Last week, I waxed nostalgic about my first year in Sanford and remembered back to a time before there was a Super Wal-Mart and when the bypass was just a little bit shorter (just a little).
While writing last week, I also thought about the changes we’ve made in The Herald since last February and the changes that are still to come. From Day 1, I vowed to do what I can to make this newspaper more relevant to this community. I also promised that you’d see changes in our format and improvements to our online product.
Let’s see where we stand after a year, shall we?
Look, The Herald wasn’t broke when I got here, so I don’t feel like it needed “fixing.” It did, however, need a new look.
In other words, it was still wearing a Members Only jacket and using too much Aqua Net on its bangs.
So in April, we began the process of looking at what needed improving and what needed to be added (or taken away). Many think of a redesign as just simply a new look, but we went well beyond that when we launched our redesign in August.
In addition to the visual changes, we made The Herald more local. Every day, your first five or six pages is local news (or state news with local inter est). We took Page 2, which was typically our national/world news page and made it what my former newspaper liked to call “local-local,” adding meeting dates, local birthdays, local briefs and local faces.
The national and world stuff — which I’ve never said wasn’t important — was pushed back to our later pages, and on Wednesdays and Sundays, we devote a whole section to news from outside of North Carolina.
In essence, we added more national news … it’s just not so “out there” as it used to be.

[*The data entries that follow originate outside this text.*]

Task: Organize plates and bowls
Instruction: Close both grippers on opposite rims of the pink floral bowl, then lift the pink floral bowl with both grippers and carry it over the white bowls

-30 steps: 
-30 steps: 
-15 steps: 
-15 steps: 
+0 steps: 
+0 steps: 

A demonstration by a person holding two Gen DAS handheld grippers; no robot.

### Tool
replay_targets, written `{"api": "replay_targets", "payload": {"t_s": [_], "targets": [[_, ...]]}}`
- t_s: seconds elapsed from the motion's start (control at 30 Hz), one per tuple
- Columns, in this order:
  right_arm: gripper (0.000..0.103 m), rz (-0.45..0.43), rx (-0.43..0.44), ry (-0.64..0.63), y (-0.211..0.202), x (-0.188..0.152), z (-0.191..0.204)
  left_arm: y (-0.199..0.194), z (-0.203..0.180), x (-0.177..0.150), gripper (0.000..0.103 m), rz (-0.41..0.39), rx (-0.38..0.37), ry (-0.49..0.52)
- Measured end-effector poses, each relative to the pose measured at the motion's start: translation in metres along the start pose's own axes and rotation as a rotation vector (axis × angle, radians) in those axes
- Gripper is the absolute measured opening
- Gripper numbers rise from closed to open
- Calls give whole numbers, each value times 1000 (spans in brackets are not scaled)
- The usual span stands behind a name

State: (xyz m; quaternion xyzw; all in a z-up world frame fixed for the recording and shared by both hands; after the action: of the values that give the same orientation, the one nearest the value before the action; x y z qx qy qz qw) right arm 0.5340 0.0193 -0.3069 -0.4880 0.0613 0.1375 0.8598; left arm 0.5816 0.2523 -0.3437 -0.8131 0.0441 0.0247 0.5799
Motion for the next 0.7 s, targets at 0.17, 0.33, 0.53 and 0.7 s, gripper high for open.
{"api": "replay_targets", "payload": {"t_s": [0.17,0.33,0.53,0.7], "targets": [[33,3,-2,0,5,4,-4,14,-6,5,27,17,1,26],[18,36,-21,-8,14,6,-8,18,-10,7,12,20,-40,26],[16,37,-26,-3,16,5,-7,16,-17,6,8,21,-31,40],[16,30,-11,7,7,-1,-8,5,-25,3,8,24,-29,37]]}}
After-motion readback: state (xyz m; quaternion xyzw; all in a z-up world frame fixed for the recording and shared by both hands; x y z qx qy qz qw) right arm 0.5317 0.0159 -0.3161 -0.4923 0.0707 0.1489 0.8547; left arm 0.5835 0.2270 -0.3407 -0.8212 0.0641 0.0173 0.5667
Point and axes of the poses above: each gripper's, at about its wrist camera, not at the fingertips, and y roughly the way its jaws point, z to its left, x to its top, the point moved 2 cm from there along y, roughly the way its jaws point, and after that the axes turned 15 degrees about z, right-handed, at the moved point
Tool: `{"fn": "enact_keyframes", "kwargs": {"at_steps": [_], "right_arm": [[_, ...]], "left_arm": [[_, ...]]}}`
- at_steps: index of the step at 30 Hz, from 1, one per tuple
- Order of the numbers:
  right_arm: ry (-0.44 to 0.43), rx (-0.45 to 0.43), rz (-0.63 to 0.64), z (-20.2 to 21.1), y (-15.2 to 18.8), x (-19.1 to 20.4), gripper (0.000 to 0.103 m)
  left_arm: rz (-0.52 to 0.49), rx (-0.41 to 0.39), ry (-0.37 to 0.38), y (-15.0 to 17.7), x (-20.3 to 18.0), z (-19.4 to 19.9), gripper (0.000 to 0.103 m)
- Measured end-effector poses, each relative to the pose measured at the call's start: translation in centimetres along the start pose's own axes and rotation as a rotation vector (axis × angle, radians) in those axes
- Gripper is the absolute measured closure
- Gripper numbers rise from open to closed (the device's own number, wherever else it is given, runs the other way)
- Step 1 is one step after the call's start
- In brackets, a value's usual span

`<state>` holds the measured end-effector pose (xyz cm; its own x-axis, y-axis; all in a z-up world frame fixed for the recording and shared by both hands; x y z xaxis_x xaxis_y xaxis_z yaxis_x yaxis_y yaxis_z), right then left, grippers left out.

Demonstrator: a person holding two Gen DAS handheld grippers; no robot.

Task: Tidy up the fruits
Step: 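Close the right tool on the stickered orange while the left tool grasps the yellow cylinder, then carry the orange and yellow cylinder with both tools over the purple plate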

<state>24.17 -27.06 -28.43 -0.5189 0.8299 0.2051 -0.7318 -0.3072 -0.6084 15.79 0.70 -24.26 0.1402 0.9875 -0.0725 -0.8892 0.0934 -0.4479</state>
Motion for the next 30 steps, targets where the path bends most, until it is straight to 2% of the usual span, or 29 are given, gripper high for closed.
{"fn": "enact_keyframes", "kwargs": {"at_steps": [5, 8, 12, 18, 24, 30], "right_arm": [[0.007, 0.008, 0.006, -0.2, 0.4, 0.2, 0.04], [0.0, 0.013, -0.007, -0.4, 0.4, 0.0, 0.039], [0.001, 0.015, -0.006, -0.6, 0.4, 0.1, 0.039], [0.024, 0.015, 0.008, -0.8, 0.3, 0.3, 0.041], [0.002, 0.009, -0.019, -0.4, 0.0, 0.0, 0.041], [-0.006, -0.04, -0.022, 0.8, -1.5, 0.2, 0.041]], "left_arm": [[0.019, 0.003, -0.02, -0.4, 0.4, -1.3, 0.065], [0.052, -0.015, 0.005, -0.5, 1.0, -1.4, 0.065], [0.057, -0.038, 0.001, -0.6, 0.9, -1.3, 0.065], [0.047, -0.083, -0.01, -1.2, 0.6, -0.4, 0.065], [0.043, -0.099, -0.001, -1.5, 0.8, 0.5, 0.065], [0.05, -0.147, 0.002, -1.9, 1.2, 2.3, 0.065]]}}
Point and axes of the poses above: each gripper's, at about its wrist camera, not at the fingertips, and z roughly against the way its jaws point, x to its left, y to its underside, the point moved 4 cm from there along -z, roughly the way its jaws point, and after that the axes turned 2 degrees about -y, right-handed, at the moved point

My favorite part of the redesign has been the Carolina section, the baby of Community Editor Jamie Stamm. Carolina is our features section, and each day, we try to cram as much local news — church, civic clubs, weddings, announcements, local schools … you name it — as we can. This section went from just running Wednesday and Sundays to running daily … and we still have a tough time getting all the locally submitted stuff in.
This past Monday, we tweaked the redesign a little bit on the fronts of each section and added more space for news and a new information rail on some of the section fronts. I’ve called it Redesign 2.1.
But that change has been so minor, we haven’t received a single complaint (or pat on the back) for it. That must mean people are OK with it.
Trust me, if they didn’t like it, I’d know.
Where we’ve fallen short in my first year is our Web site, sanfordherald.com. I won’t go into why it hasn’t changed (long story short, contracts), but I am happy to say change is on the way.
Sometime in 2008 (a specific date hasn’t been chosen), visitors to our Web site will see a significant change.
First and foremost, all the local content will be free (yes, including obituaries), and we will have the capability to post breaking news updates throughout the day.
Our goal is to get you to, first, visit our site and second, keep coming back. By having continuous news updates (even on the slower days), we’re hoping our visitors will make it a habit to check on us regularly. Then on days when something major happens, you’ll know to visit us for updates. Until our site is redone, we’ve created staff blogs here to get people aware of our online presence. To date, just about everybody in the newsroom has a blog, and each blogger’s site “visits” have gone up considerably in the past few months.
We’ve made a few changes to our comics this year, and before anybody asks, yes, we’re bringing back “Dennis the Menace.”
It may take a week for this to happen, though, as we have to reconfigure the look of our page.
In addition, watch out for changes to our Sunday comics this year. Before any changes are made, we’ll look to our readers to let us know what to keep and what to toss.
We’re always open to comments and suggestions from our readers, so it’s safe to say we’ll have more changes at The Herald within the coming year.
Keep giving us your feedback and we’ll continue to work to make this something you’re proud to call your hometown newspaper.